▸ **GIVEN DATA**
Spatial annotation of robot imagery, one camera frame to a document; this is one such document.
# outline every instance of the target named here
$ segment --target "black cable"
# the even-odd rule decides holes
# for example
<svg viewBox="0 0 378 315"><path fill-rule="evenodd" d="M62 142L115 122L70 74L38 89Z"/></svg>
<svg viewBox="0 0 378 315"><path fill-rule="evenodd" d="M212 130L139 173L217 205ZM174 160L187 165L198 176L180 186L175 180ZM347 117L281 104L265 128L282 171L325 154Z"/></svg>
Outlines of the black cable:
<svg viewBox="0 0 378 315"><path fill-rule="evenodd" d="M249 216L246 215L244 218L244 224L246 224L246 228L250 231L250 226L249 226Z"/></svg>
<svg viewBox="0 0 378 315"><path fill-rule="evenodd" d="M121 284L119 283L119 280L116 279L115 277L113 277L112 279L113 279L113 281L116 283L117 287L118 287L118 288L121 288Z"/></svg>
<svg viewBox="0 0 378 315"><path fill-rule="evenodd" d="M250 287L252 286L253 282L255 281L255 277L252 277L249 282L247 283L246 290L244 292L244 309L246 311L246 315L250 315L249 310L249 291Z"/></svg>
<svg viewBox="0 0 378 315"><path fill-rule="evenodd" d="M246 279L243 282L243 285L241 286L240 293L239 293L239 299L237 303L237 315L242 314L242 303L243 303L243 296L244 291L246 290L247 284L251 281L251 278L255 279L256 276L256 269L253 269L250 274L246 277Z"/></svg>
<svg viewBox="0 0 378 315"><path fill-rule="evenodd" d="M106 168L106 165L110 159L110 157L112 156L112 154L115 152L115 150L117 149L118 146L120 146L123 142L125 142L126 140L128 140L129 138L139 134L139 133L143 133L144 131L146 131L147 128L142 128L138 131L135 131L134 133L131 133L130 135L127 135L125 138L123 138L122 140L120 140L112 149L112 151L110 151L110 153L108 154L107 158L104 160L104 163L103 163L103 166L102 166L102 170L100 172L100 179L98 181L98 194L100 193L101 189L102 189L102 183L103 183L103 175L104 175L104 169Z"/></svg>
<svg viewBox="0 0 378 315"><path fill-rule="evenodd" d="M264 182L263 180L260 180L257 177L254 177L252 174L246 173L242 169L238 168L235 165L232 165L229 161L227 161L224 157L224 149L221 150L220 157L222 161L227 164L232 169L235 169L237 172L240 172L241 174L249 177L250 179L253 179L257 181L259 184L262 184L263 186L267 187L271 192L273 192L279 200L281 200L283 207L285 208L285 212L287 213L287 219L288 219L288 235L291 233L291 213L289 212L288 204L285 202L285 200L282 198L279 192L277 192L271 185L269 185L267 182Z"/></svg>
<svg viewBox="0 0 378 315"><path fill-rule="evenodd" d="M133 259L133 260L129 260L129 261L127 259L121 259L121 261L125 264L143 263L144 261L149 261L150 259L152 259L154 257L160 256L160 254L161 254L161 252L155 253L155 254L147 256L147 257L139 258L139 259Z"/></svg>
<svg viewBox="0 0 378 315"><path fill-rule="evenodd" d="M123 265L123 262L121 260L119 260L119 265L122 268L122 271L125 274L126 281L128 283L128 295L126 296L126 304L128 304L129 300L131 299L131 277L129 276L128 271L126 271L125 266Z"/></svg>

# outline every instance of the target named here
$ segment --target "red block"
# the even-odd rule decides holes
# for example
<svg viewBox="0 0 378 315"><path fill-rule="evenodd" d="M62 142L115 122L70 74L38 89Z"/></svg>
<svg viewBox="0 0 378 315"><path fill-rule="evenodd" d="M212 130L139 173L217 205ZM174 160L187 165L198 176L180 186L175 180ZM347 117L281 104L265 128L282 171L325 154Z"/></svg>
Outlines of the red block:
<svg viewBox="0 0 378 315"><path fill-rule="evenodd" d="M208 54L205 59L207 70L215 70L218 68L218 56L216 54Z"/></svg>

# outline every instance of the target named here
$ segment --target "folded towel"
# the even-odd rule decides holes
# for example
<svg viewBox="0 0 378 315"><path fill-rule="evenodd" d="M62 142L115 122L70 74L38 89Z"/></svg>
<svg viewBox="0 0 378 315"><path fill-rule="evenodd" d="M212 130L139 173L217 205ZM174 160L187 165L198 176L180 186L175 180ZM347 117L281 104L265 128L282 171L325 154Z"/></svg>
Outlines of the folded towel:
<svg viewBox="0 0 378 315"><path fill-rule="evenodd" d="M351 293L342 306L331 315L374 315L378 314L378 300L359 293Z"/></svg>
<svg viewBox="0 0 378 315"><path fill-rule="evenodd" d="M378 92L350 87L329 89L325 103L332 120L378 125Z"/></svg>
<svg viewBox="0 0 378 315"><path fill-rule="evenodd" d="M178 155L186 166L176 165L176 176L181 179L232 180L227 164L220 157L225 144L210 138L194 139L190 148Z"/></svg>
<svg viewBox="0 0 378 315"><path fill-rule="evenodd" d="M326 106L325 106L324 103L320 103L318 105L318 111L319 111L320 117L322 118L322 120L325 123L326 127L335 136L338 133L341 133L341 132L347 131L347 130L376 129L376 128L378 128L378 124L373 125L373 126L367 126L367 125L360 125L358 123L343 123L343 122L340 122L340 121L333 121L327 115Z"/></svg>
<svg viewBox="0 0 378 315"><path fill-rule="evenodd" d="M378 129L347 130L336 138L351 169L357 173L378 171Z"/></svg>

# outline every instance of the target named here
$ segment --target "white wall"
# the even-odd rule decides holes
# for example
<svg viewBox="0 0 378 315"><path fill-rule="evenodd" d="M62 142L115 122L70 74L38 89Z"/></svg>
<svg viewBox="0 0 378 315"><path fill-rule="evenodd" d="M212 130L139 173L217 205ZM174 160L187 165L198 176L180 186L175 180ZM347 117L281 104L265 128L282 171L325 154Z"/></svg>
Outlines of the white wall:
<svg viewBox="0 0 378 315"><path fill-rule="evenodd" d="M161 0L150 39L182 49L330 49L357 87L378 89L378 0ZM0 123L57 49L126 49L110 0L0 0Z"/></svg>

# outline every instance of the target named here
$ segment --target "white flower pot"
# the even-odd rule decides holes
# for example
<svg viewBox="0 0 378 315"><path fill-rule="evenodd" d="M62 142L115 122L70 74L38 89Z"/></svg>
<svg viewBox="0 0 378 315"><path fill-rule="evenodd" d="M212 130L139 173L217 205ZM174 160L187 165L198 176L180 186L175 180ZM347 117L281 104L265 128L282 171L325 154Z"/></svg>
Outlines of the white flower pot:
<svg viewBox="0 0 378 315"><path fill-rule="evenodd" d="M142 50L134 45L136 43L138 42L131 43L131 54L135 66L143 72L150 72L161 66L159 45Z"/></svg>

▸ **WHAT THE EXERCISE ASKS**
Taking the material above, say how many lines have "segment" in them, and give no other output.

▸ **EXERCISE OUTPUT**
5